No mid-wife available – they said.  They never came out to anyone who lived in the lanes.  It was as if all of them at the Norwich & Norfolk Hospital sat in their hill-island surrounded by faded maps labelled Here Be Dragons.   After all, every ambulance driver had his memories – of returning, palsied and mute, from hours of wandering lost in lanes so narrow both hedges squealed along their sides.  And wincing at every blind corner – expecting to be impaled on the bale-prong of a tractor … or the tusk of a minotaur. As bad as any Cretan maze for, with each endless hedge standing higher that their quavering blue top-light, and rooted in a landscape so flat the Earth didn’t even dare curve there, how was a body ever to find their way out? 

And it’s true – we were difficult to find.  Even I got lost – frequently – on my way back from school, and, later, from the odd disco in far-off King’s Lynn, or Wymondham.  It was as if any homing radar I might have had was faulty from the off.  Perhaps I was a Friday model, slammed together just before knocking-off time in my genetic factory.  But I choose to think it was deliberate sabotage.  I had no intention of ever feeling at home there.

The oily miasma from the clogged drainage ditch;  the creaking ruin of the failed windmill;  the sickly stench of silage;  the constant scrabbling from the rows of frantic hen-sheds;  the summer plagues of thunderbugs blowing in with the bilious gasp of oilseed rape.  It was a stagnant place where everything in it – except my Dad – wanted to escape.

Not even foxes visited us.

And certainly no mid-wife, so my Dad, to try to muffle Mum’s wrenching screams, broke out the Christmas port.  And Mum glugged it back as I tried to stay inside her, then tried to come out sideways, and then backwards, and then finally, desperate for air – my safety bag burst long minutes before – I hauled past her narrow hips and out into this place.  And wished myself back within the year.
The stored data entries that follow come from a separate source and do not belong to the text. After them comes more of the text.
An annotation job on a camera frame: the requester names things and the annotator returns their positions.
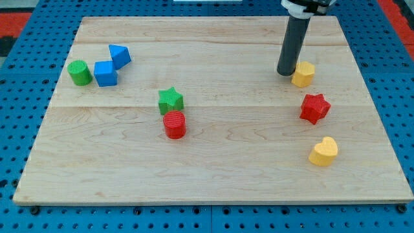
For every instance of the yellow heart block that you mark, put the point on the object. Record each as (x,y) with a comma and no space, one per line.
(324,153)

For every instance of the red cylinder block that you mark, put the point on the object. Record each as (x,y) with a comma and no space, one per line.
(174,124)

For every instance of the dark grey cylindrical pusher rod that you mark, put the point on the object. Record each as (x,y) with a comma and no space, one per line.
(292,44)

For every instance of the green cylinder block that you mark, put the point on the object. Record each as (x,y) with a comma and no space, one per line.
(79,72)

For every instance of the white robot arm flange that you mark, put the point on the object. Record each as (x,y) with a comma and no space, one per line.
(304,9)

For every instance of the red star block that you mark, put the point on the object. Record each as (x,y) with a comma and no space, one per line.
(314,108)

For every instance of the wooden board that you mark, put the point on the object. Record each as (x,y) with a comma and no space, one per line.
(245,143)

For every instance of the blue cube block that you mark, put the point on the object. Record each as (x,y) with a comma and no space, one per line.
(105,73)

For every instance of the green star block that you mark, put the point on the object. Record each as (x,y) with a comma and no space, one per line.
(170,100)

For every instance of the yellow hexagon block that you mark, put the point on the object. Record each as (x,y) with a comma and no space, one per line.
(303,74)

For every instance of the blue triangular prism block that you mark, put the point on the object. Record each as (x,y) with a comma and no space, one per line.
(120,55)

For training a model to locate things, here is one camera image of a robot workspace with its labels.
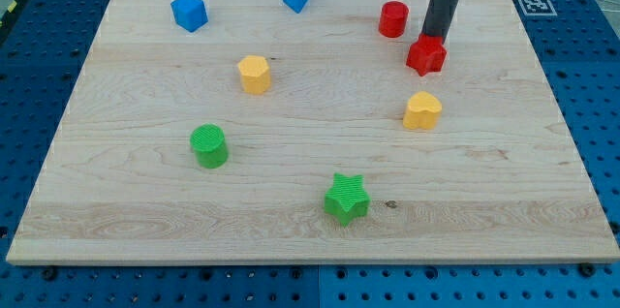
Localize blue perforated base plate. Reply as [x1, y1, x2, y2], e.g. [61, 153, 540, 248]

She’d lost 5 of me before I came.  So Dad had, finally, to make do with this poor imitation of a strapping son.  His vision of a male heir with all the solid reliability of a Socialist Realist peasant – bulging muscles and stalwart jawline – was replaced by me.  This awkward daughter with bowed and brittle legs;  cack-handed – there’s never been one in my family!;  and dim-eyed.  Bottle-glasses from the age of two – to save me from stumbling into the slurry pit too often.

The bees liked me though.  I would be gasping inside the cloy of black netting, sucking in the sweet smoke – as much to try to calm myself as drowse them.  And they would crawl in front of my myopia, black-hair legs poking through the mesh.  Then stare their compound image of me back into the mind of the hives.  And they would calm me.  I would be as soporific as Caliper – Dad’s antique collie (letting off a continuous fart by the Rayburn for her last two years).  I would tune into their insect leg-language, the cleaning of their antennae, their modulating rhythms of humbuzz – and I would relax.

My Mum took to port after that Titanic struggle with me.  She’d wedge the bottles of Tawny and Ruby quiet with own-brand cheddar and cheap sanny-towels inside my push-chair.  And try to make up the housekeeping with a 50p either way on the 2.30 at Newmarket.

When we lost the farm, Environmental Health came in to supervise the draining of the slurry pit.  Our rented plot had been sold by our landlord to a developer of course – and 82 barely-detached Executive Homes.  It was then Dad saw where the profits had gone.  The fetid lake had barely gone down a foot when the empties started gleaming through.  A solid block of port – 60 foot long, by 30 foot wide, by 17 foot deep. 

Mum came out with a tray of tea for these rare things – visitors – and, after a bit of a pause, started to laugh.  I didn’t know what she was doing – I’d never heard her laugh before.  The tray shook so much the tiny milk jug I’d never seen before tipped over onto the tray-cloth I’d never seen before.  Dad tried to take the tray from her, but she snatched it back from him – and the teapot (it was the usual one) went over the edge and smashed into the acrid stench of slurry caught in port bottles.  She threw the whole tray in then, and went back to the house – still laughing.

Auntie Clarice in North Leeds wasn’t pleased to see us.  My Dad as uneasy and stumbling as a bull.  My Mum, her left eye still barely squinting out from the cushion of bruise. 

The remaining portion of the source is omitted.